# ZooKeeper

- [Home](https://zookeeper.apache.org/)
  - ZooKeeper Programmer's Guide
  - ZooKeeper Internals
  - ZooKeeper-cli: the ZooKeeper command line interface
- [Builtin ACL Schemes](https://zookeeper.apache.org/doc/r3.7.2/zookeeperProgrammers.html#sc_BuiltinACLSchemes)

Code: `D:\workspace\rtfsc\zookeeper`

# Introduction

1. ZooKeeper: Because Coordinating Distributed Systems is a Zoo

ZooKeeper is a high-performance **coordination service for distributed applications**. 

It exposes common services - such as naming, configuration management, synchronization, and group services - in a simple interface so you don't have to write them from scratch. 

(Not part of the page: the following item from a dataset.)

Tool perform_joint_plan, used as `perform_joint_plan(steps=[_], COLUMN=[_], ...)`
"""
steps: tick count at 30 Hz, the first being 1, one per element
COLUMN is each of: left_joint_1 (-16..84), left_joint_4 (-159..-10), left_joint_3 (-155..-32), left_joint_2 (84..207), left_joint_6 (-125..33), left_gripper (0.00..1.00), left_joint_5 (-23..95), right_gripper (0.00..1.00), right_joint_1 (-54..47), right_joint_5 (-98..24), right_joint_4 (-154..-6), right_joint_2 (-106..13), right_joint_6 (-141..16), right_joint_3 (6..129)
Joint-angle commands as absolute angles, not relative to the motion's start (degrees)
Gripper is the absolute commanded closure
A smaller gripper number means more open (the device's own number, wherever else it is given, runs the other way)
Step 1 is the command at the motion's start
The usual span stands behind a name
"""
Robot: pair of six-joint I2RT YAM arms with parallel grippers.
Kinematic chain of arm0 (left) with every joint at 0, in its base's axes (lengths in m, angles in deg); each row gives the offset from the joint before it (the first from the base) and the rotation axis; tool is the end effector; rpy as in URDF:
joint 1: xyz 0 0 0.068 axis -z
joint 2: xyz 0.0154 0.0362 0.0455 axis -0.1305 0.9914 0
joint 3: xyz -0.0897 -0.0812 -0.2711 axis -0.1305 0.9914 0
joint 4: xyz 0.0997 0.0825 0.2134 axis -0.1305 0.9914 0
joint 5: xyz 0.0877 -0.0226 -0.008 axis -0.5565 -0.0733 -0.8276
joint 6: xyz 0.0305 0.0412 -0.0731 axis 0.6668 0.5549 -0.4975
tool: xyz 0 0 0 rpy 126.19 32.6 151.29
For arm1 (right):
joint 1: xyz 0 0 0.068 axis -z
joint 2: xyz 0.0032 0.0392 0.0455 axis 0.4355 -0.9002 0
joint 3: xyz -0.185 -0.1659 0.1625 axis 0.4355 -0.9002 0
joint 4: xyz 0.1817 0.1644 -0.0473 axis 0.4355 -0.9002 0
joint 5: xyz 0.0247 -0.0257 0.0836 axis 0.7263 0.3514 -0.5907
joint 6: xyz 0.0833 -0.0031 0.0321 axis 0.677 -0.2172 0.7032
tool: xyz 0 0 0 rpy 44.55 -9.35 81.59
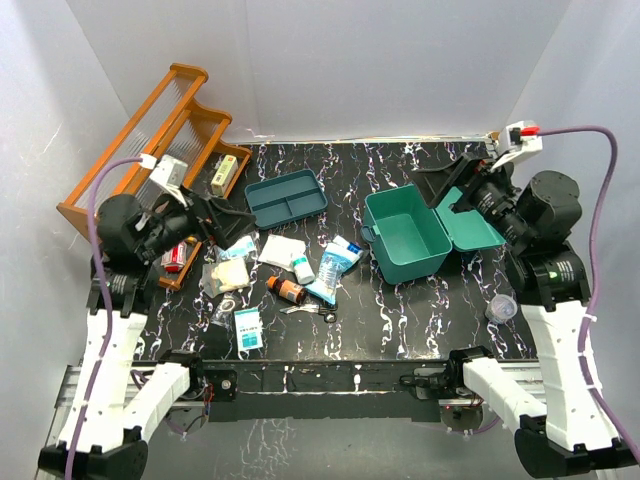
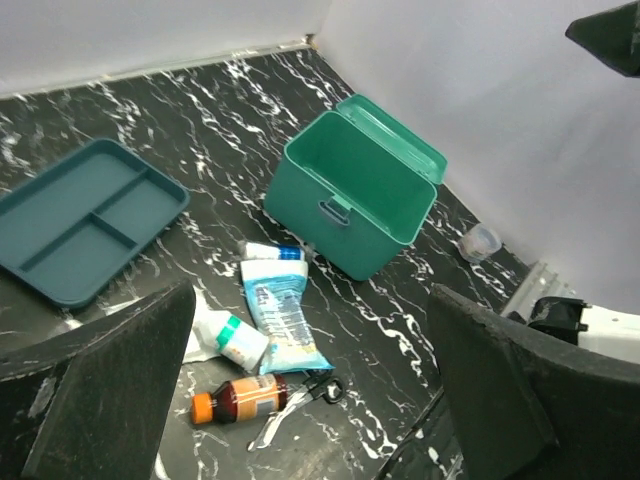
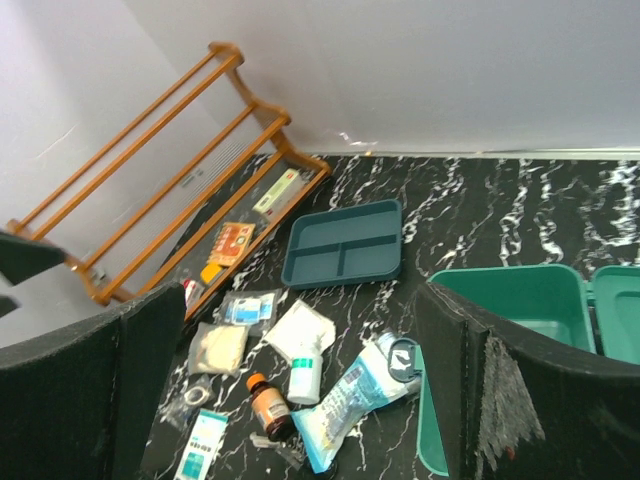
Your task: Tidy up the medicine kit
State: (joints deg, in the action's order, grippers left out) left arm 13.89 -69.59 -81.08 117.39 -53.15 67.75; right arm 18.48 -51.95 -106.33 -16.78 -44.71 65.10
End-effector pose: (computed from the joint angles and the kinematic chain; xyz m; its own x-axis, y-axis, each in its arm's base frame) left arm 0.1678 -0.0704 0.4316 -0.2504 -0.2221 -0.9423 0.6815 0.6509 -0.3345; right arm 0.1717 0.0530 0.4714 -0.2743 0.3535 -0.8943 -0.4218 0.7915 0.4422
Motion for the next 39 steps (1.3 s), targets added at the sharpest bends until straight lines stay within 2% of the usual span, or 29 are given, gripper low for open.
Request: perform_joint_plan(steps=[1,3,7,12,19,24,32,36,39], left_joint_1=[14.79,16.11,20.57,23.67,24.99,25.13,25.08,25.08,25.15], left_joint_4=[-78.19,-79.87,-78.48,-79.24,-73.32,-71.11,-67.02,-65.84,-66.61], left_joint_3=[-75.61,-73.28,-69.89,-66.95,-67.75,-68.31,-69.62,-69.79,-68.63], left_joint_2=[120.38,122.45,127.85,135.01,141.22,142.11,138.04,135.84,134.3], left_joint_6=[-58.97,-61.58,-67.35,-74.96,-75.71,-75.03,-74.09,-73.04,-73.5], left_gripper=[0.01,0.03,0.19,0.25,0.34,0.35,0.34,0.34,0.34], left_joint_5=[71.48,67.63,53.27,43.77,30.84,30.52,30.51,31.39,32.49], right_gripper=[0.11,0.14,0.2,0.26,0.32,0.41,0.45,0.61,0.67], right_joint_1=[18.79,18.79,18.66,15.81,-0.42,-10.31,-23.07,-24.73,-25.07], right_joint_5=[-57.94,-59.62,-58.71,-54.18,-33.27,-20.45,-0.83,4.24,5.09], right_joint_4=[-100.61,-98.67,-95.85,-93.27,-92.11,-97.93,-116.24,-121.46,-121.14], right_joint_2=[-19.48,-20.53,-22.38,-25.48,-31.19,-37.53,-49.26,-53.99,-55.85], right_joint_6=[-42.37,-41.02,-38.95,-35.5,-33.43,-30.47,-14.77,-9.72,-8.63], right_joint_3=[62.09,60.21,56.19,53.41,52.7,56.79,66.42,67.25,65.62])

You can use it off-the-shelf to implement *consensus*, *group management*, *leader election*, and *presence* **protocols**. And you can build on it for your own, specific needs.

2. Assumption

Our protocol assumes that we can construct **point-to-point FIFO channels between the servers**. While similar services usually assume message delivery that can lose or reorder messages, our assumption of FIFO channels is very practical given that we **use TCP for communication**. Specifically we rely on the following property of TCP:

Ordered delivery : Data is delivered in the same order it is sent and a message m is delivered only after all messages sent before m have been delivered. (The corollary to this is that if message m is lost all messages after m will be lost.)

No message after close : Once a FIFO channel is closed, no messages will be received from it.

# Conventions


- `myid`: service id.
- `all_server_count`: all server count.
- `zxid`: transaction id, 2 32-bit parts `(epoch, count)`, reflects total ordering.

Each time a new leader comes into power it will have its own `epoch` number.
We have a simple algorithm to assign a unique `zxid` to a proposal: the leader simply increments the `zxid` to obtain a unique zxid for each proposal.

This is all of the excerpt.